New DOJ Policy Encourages Coordination Among Regulators To Limit "Piling On" Corporate Penalties
Client Alert | 3 min read | 05.10.18
Multinational corporations operating across jurisdictions are often subject to simultaneous investigations by any number of domestic (and foreign) enforcement agencies. Corporations and their counsel not only navigate cumbersome and varied regulator requests during the course of an investigation, but regulators often require an entity to pay multiple fines and penalties to resolve the individual regulator’s investigation for the same underlying misconduct. This phenomenon may result in duplicative penalties against businesses for the same misconduct—an issue recognized by both corporate America and Department of Justice personnel. Enhanced coordination among enforcement agencies—DOJ, SEC, CFTC, FINRA, Federal Reserve, FDIC, OCC, FinCEN, and OFAC, and their foreign counterparts—is the only solution to this problem.

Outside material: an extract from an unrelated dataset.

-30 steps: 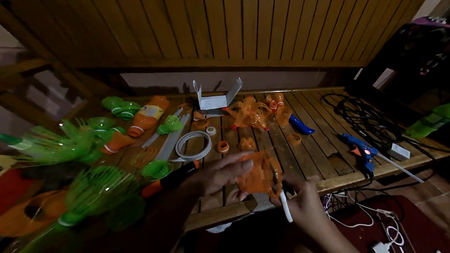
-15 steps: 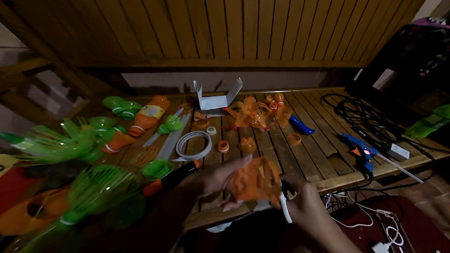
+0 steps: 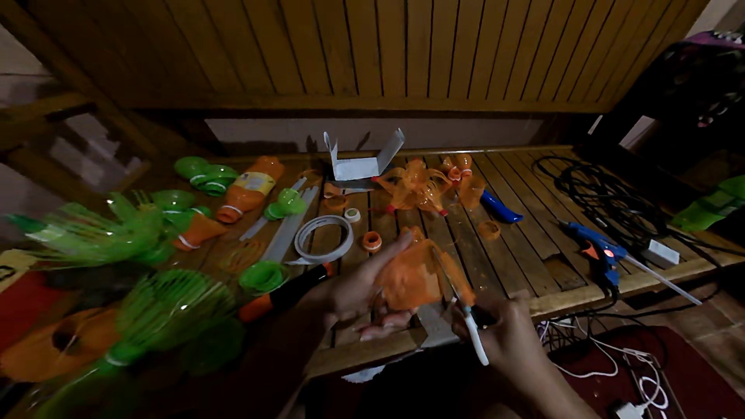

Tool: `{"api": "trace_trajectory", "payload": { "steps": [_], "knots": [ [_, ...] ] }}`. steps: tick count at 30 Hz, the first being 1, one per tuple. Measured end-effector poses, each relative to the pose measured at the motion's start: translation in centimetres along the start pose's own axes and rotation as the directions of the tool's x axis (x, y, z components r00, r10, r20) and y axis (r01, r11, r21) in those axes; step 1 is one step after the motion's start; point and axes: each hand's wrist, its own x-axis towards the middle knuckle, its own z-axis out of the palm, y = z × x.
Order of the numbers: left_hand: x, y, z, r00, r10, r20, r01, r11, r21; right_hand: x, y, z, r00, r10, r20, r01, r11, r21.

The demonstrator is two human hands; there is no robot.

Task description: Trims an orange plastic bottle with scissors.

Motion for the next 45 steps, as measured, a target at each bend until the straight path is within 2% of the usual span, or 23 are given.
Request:
{"api": "trace_trajectory", "payload": {
  "steps": [2, 3, 4, 5, 6, 7, 9, 11, 12, 17, 23, 28, 31, 35, 39, 45],
  "knots": [
    [0.2, -0.3, 0.1, 0.993, 0.099, -0.07, -0.099, 0.995, 0.014, 0.0, 0.0, 0.2, 0.999, 0.053, -0.001, -0.053, 0.998, 0.028],
    [0.4, -0.6, 0.2, 0.968, 0.212, -0.136, -0.209, 0.977, 0.039, 0.1, -0.1, 0.2, 0.996, 0.086, -0.002, -0.086, 0.995, 0.045],
    [0.7, -1.0, 0.2, 0.908, 0.365, -0.207, -0.35, 0.931, 0.104, 0.2, -0.1, 0.2, 0.993, 0.117, -0.008, -0.116, 0.991, 0.063],
    [1.3, -1.5, 0.1, 0.808, 0.536, -0.243, -0.487, 0.841, 0.235, 0.3, -0.1, 0.3, 0.989, 0.146, -0.018, -0.144, 0.987, 0.078],
    [1.9, -2.0, -0.2, 0.7, 0.678, -0.223, -0.562, 0.716, 0.414, 0.3, -0.2, 0.3, 0.985, 0.173, -0.022, -0.171, 0.981, 0.093],
    [2.5, -2.2, -0.3, 0.608, 0.774, -0.179, -0.584, 0.588, 0.559, 0.3, -0.3, 0.4, 0.981, 0.195, -0.027, -0.191, 0.976, 0.108],
    [3.0, -2.5, 0.2, 0.464, 0.873, -0.152, -0.575, 0.427, 0.697, 0.3, -0.5, 0.6, 0.974, 0.223, -0.027, -0.218, 0.967, 0.13],
    [3.1, -2.7, 0.5, 0.378, 0.916, -0.135, -0.576, 0.347, 0.74, 0.2, -0.7, 0.7, 0.97, 0.243, -0.004, -0.24, 0.959, 0.15],
    [2.9, -2.6, 0.4, 0.369, 0.92, -0.131, -0.582, 0.339, 0.739, 0.2, -0.6, 0.8, 0.968, 0.251, 0.015, -0.25, 0.954, 0.164],
    [2.5, -2.5, 0.3, 0.476, 0.877, -0.063, -0.617, 0.384, 0.687, 0.3, -0.2, 0.9, 0.958, 0.281, 0.06, -0.287, 0.925, 0.249],
    [2.0, -2.2, 0.4, 0.517, 0.85, -0.1, -0.6, 0.443, 0.667, -0.1, 0.8, 1.0, 0.982, 0.188, 0.026, -0.189, 0.952, 0.239],
    [1.6, -2.0, 0.2, 0.59, 0.799, -0.119, -0.603, 0.534, 0.592, -0.4, 1.3, 0.9, 0.991, 0.13, -0.008, -0.125, 0.969, 0.214],
    [1.3, -1.8, 0.0, 0.634, 0.763, -0.121, -0.576, 0.571, 0.584, -0.2, 1.1, 0.5, 0.984, 0.169, 0.054, -0.177, 0.961, 0.213],
    [1.0, -1.5, 0.1, 0.737, 0.669, -0.095, -0.502, 0.637, 0.585, 0.1, 0.7, 0.1, 0.967, 0.212, 0.142, -0.241, 0.942, 0.235],
    [1.0, -1.4, -0.1, 0.757, 0.651, -0.063, -0.505, 0.643, 0.575, 0.0, 0.7, 0.1, 0.969, 0.203, 0.14, -0.231, 0.946, 0.228],
    [0.9, -1.6, -0.2, 0.757, 0.651, -0.049, -0.53, 0.657, 0.537, -0.8, 1.2, 1.0, 0.99, 0.14, 0.024, -0.142, 0.966, 0.216]
  ]
}}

During remarks at the New York City Bar White Collar Crime Institute on May 9, Deputy Attorney General Rod Rosenstein unveiled a new DOJ Policy encouraging coordination among DOJ components and other regulators. The newly announced policy aims to limit the “piling on” of monetary fines by enforcement agencies investigating the same misconduct. The new policy adds structure and force to existing practice, and better enables prosecutors and civil enforcement attorneys to “achieve reasonable and proportionate outcomes in major corporate investigations.” Whether the heightened emphasis on inter-agency coordination announced in the Deputy Attorney General’s remarks will ameliorate the duplicative penalty problem remains to be seen.
The coordination policy, which will be incorporated into the U.S. Attorney’s Manual, has four key elements:
- The policy reiterates the long-standing prohibition on leveraging the federal government’s criminal enforcement authority “for purposes unrelated to the investigation and prosecution of a possible crime.”
- Second, it directs attorneys working for different DOJ components to coordinate with one another on matters involving the same corporate misconduct. This can include crediting and apportionment of financial penalties and forfeitures among the components in order to avoid disproportionate punishment.
- Third, the policy encourages DOJ attorneys to coordinate with other U.S. and foreign enforcement authorities—an already routine practice for the Criminal Division’s Fraud Section and many U.S. Attorney’s Offices—to resolve cases with a company for the same misconduct.
- Finally, the policy includes multiple factors DOJ attorneys should consider in evaluating whether, in a particular case, the imposition of multiple penalties truly serves “the interests of justice.” Among those factors are the egregiousness of the wrongdoing, as well as the adequacy and timeliness of a company’s disclosures and cooperation with DOJ.
Mr. Rosenstein pointedly tied the coordination policy to DOJ’s focus on prosecuting individuals responsible for corporate crime. Echoing the themes of the 2015 Yates Memo, the Deputy Attorney General emphasized that proper coordination within DOJ and with other enforcement agencies assists in the effort to identify and hold to account individual actors responsible for corporate misconduct. Although DOJ will continue to seek “appropriate corporate penalties” in white collar investigations, Mr. Rosenstein noted that the key inquiry will be determining the parties who “made the decision to set the company on a course of criminal conduct.” The Deputy Attorney General considers the new policy as a next step in DOJ’s ongoing effort to promote transparency and encourage corporations to self-report and cooperate, by fostering a climate in which corporations are more fairly and predictably treated when they report misconduct.
Recognizing the global nature of many DOJ investigations, Deputy Attorney General Rosenstein highlighted the DOJ’s commitment to enhancing international coordination—a practice already reflected in DOJ’s efforts in the FCPA context where it has sought to apportion penalties between the U.S. and various foreign authorities. A high profile anti-corruption case in 2017, for example, resulted in a $2.6 billion-dollar settlement with fines coordinated among the United States, Brazil, and Switzerland.
Although DOJ’s emphasis on coordination across agencies represents a step towards greater transparency and consistency, the impact of the policy depends on similar efforts by other enforcement and regulatory agencies, both domestic and foreign. Although the Deputy Attorney General noted his interest in collaborating with those stakeholders, time will tell whether those efforts will result in a true coordinated effort among enforcement agencies. It will be something to watch for in the coming weeks and months.
In addition to the coordination policy, Mr. Rosenstein announced the formation of a new Working Group on Corporate Enforcement and Accountability, which will include DOJ leaders and senior officials from the FBI, the Criminal Division, the Civil Division, and other litigating divisions. The Group will make internal recommendations about white collar crime, corporate compliance, and other related issues. Like the coordination policy, the new Working Group aims to streamline internal DOJ efforts and promote consistency in relation to corporate investigations and enforcement.